> _What the task requires_: Print the lines that run from the line with "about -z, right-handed" to the line with "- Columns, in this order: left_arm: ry", keeping both end lines, exactly as they appear in the entries below, and nothing else.

####################

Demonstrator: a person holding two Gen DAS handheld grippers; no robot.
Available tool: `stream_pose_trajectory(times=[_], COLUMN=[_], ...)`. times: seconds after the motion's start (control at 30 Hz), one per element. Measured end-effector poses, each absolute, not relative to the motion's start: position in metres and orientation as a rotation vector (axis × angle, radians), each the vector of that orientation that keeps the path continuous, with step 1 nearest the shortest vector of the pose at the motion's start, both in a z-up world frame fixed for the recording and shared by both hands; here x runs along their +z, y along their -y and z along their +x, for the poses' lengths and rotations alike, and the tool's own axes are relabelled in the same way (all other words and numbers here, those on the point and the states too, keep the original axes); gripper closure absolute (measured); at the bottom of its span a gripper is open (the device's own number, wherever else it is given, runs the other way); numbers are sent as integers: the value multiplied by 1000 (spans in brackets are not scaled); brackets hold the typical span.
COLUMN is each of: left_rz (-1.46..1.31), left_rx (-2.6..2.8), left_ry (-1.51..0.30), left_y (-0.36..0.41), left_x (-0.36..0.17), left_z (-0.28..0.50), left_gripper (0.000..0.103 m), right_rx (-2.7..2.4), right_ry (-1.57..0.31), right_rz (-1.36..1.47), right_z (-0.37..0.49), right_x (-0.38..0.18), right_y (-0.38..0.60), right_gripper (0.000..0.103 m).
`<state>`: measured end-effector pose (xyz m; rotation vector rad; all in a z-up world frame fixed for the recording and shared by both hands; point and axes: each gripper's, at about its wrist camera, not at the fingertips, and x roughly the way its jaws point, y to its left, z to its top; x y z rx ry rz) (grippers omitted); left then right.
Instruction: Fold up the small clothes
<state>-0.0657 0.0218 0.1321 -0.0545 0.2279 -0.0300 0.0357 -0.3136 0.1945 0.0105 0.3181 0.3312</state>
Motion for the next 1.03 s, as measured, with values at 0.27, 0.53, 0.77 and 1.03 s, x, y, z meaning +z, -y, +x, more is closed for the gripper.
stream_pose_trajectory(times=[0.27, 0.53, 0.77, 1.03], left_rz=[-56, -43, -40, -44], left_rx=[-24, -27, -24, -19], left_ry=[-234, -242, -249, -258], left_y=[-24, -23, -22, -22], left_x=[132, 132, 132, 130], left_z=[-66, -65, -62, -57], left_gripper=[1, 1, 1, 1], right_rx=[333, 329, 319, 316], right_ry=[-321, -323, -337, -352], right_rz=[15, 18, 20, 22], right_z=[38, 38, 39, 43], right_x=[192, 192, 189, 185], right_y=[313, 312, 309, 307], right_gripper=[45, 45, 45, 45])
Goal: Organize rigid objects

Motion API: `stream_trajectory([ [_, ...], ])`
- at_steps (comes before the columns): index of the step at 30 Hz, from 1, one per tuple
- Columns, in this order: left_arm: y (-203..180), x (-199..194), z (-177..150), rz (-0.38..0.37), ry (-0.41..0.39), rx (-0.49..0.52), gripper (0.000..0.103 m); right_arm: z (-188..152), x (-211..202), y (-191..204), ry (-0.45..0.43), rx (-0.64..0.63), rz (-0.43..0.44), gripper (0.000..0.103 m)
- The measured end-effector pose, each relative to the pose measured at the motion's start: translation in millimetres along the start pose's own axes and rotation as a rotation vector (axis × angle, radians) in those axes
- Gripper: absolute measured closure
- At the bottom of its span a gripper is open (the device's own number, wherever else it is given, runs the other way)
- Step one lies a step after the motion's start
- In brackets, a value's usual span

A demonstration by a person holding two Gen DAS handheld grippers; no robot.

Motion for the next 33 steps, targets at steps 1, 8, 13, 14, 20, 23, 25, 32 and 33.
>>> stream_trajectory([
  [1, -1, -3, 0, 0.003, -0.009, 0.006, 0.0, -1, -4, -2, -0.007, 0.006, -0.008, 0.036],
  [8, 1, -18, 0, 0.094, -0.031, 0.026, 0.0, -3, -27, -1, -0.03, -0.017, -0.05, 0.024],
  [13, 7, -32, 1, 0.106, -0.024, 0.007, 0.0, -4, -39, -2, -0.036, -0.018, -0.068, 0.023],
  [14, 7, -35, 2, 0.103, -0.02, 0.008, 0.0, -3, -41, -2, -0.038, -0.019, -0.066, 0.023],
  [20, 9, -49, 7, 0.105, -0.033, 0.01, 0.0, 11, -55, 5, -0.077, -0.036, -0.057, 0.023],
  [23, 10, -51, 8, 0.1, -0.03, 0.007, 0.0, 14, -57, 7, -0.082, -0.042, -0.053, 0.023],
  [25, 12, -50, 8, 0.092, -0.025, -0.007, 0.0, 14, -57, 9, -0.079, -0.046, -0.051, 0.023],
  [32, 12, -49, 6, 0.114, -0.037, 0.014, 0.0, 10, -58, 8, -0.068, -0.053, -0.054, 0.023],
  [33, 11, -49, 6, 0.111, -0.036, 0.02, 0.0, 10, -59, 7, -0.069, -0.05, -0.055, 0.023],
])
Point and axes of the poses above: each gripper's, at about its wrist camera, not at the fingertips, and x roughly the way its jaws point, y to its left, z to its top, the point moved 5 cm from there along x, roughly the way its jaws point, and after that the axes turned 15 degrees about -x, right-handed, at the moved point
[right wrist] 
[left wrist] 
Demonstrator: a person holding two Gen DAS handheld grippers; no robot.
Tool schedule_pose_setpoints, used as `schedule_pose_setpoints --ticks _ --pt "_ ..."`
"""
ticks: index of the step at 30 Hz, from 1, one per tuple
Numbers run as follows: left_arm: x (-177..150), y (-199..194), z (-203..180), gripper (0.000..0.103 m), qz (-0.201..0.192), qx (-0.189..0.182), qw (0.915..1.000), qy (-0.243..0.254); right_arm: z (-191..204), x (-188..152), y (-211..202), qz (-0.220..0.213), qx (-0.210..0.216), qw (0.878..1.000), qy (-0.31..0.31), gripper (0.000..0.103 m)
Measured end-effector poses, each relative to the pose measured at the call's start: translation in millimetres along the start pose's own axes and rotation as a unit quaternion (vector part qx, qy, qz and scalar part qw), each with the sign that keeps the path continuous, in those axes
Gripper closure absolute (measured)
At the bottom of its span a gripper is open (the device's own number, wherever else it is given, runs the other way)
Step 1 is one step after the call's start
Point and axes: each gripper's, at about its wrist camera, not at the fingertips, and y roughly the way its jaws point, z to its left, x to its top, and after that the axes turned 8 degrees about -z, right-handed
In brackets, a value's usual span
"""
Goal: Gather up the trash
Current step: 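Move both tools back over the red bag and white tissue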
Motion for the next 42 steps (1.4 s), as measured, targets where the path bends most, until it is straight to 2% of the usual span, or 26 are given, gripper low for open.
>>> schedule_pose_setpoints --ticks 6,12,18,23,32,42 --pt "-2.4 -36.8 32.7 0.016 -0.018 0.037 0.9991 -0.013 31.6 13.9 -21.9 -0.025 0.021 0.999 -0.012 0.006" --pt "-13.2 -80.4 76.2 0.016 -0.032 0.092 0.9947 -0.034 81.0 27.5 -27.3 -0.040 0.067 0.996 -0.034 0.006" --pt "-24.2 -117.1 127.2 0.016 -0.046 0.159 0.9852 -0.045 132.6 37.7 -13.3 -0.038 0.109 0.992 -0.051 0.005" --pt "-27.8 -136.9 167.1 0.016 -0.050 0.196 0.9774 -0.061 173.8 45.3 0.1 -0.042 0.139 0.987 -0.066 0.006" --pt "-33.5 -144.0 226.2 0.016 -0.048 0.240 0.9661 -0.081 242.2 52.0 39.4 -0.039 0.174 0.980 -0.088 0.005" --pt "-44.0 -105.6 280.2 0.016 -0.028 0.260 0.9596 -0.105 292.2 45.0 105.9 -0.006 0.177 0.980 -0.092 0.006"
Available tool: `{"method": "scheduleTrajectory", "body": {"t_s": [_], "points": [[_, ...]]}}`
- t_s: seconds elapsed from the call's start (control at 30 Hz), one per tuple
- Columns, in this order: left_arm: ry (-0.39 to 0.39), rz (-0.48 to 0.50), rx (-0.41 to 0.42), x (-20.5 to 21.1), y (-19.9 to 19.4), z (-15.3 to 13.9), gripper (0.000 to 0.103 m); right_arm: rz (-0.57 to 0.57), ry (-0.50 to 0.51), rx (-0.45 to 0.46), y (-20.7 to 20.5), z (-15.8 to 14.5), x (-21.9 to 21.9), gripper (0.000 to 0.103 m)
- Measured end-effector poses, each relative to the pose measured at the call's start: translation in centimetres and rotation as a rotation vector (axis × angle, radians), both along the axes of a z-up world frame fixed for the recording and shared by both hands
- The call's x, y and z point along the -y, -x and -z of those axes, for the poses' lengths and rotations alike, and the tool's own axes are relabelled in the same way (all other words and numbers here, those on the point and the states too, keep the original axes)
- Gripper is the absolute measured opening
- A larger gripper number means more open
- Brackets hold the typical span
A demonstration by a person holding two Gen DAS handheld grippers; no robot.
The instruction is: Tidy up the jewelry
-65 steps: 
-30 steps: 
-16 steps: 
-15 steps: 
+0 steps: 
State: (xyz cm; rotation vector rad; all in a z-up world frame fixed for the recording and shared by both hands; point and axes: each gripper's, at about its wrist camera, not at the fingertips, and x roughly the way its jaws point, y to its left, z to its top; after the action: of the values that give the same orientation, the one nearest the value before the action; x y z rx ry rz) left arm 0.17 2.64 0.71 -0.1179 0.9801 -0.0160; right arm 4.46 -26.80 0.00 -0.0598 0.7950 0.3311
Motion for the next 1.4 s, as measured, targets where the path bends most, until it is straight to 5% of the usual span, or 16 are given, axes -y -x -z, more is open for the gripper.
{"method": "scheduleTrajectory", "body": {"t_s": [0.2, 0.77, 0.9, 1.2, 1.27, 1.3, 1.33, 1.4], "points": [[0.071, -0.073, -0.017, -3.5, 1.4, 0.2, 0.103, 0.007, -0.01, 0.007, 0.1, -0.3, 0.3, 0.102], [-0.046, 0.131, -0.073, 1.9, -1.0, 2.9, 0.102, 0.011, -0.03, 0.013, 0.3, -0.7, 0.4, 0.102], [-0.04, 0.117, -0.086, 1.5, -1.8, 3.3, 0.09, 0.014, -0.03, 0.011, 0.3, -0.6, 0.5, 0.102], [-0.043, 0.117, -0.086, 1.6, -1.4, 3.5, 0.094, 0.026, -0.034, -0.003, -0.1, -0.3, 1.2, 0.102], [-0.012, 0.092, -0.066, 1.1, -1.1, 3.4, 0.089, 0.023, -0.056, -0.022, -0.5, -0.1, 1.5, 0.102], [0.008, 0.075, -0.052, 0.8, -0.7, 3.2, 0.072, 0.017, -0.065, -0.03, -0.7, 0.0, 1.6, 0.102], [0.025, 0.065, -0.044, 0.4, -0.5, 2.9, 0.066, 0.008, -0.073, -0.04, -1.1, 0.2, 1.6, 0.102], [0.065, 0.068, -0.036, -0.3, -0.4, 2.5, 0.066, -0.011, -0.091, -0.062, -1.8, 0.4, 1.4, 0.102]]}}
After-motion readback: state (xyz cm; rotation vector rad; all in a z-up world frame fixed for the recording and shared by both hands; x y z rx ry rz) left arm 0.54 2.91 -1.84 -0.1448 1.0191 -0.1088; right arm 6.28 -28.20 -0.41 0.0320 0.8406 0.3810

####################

> _Your solution_:
Point and axes: each gripper's, at about its wrist camera, not at the fingertips, and y roughly the way its jaws point, z to its left, x to its top, and after that the axes turned 8 degrees about -z, right-handed
In brackets, a value's usual span
"""
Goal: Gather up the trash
Current step: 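Move both tools back over the red bag and white tissue
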Motion for the next 42 steps (1.4 s), as measured, targets where the path bends most, until it is straight to 2% of the usual span, or 26 are given, gripper low for open.
>>> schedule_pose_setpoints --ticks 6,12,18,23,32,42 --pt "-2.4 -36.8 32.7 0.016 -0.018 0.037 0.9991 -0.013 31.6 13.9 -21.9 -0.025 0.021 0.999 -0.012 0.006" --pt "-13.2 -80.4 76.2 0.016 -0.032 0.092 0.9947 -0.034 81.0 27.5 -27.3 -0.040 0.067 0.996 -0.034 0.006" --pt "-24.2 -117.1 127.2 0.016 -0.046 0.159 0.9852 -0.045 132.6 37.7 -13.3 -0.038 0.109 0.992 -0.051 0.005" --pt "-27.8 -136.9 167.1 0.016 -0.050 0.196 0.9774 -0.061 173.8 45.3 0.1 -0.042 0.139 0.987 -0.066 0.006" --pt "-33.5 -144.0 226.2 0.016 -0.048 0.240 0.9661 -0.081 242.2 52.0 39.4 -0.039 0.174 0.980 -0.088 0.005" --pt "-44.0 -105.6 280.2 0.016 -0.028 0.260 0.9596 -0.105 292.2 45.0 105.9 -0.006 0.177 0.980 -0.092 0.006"
Available tool: `{"method": "scheduleTrajectory", "body": {"t_s": [_], "points": [[_, ...]]}}`
- t_s: seconds elapsed from the call's start (control at 30 Hz), one per tuple
- Columns, in this order: left_arm: ry (-0.39 to 0.39), rz (-0.48 to 0.50), rx (-0.41 to 0.42), x (-20.5 to 21.1), y (-19.9 to 19.4), z (-15.3 to 13.9), gripper (0.000 to 0.103 m); right_arm: rz (-0.57 to 0.57), ry (-0.50 to 0.51), rx (-0.45 to 0.46), y (-20.7 to 20.5), z (-15.8 to 14.5), x (-21.9 to 21.9), gripper (0.000 to 0.103 m)

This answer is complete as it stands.